WHAT YOU NEED TO DO. In the material below, how many lines contain "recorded"? Answer with the number alone.

GIVEN INFORMATION.

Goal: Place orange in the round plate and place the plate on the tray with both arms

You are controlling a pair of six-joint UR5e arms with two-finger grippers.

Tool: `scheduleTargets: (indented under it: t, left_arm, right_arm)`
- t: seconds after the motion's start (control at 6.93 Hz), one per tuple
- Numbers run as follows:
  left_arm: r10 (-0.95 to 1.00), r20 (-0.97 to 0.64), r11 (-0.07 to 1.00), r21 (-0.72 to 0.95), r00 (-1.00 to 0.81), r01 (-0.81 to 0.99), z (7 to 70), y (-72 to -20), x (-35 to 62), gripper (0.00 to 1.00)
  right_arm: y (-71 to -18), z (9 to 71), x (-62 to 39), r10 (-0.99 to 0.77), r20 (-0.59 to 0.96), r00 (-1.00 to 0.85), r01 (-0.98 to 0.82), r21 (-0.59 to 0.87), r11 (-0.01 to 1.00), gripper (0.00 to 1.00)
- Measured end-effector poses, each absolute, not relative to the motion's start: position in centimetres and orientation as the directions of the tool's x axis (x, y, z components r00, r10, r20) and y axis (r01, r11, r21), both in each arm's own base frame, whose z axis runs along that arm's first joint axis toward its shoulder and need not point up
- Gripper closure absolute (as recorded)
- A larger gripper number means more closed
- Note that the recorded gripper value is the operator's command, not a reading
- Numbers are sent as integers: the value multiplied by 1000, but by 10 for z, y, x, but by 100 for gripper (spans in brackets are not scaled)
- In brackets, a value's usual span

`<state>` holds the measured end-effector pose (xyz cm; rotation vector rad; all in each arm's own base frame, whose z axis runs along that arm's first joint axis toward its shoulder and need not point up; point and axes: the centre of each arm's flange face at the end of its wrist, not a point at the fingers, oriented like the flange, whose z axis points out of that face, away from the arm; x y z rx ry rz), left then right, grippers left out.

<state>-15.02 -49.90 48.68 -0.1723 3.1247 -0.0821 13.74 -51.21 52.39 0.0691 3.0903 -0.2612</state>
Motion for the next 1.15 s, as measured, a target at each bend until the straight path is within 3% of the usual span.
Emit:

WRITTEN ANSWER. 2